Assigned task - Beginning with the first line, copy out each line of the material until the line containing "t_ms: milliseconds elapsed" has been copied as well.

○ ○ ○ ○ ○

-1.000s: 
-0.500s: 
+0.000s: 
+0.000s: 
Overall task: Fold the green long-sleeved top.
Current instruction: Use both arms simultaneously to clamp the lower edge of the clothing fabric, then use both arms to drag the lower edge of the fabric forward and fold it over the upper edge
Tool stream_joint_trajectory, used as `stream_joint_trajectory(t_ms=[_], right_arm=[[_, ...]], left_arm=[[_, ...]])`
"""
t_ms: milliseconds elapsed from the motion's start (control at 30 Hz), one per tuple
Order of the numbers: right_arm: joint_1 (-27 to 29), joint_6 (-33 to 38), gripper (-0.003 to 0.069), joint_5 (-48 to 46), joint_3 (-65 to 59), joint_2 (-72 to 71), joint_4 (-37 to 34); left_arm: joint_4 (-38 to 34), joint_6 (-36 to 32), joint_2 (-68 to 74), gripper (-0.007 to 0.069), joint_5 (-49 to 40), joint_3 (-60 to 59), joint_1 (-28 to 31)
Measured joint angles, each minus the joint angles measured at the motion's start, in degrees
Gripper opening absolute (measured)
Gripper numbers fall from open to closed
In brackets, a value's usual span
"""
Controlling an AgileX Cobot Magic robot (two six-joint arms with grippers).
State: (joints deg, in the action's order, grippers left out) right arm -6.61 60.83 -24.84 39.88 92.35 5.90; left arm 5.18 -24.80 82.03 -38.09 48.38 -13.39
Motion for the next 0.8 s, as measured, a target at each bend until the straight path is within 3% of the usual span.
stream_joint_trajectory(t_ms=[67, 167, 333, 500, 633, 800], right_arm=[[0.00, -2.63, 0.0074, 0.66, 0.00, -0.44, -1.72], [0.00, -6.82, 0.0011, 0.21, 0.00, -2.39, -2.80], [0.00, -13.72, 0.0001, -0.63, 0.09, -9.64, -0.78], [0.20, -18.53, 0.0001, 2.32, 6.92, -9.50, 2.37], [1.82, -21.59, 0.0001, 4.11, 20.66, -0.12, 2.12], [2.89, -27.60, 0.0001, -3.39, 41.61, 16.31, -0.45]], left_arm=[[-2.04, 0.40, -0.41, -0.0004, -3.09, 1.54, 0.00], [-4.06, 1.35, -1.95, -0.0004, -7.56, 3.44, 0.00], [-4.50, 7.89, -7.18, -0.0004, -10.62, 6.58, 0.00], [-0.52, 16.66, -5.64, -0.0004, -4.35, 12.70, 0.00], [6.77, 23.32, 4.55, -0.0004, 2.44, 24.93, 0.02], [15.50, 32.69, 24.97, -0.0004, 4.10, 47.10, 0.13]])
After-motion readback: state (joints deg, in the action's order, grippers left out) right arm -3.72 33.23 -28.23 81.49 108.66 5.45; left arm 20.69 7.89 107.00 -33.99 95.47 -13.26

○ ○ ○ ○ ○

Response box -
-1.000s: 
-0.500s: 
+0.000s: 
+0.000s: 
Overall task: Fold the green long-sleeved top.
Current instruction: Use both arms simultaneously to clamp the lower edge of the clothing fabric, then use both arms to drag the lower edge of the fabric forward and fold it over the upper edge
Tool stream_joint_trajectory, used as `stream_joint_trajectory(t_ms=[_], right_arm=[[_, ...]], left_arm=[[_, ...]])`
"""
t_ms: milliseconds elapsed from the motion's start (control at 30 Hz), one per tuple

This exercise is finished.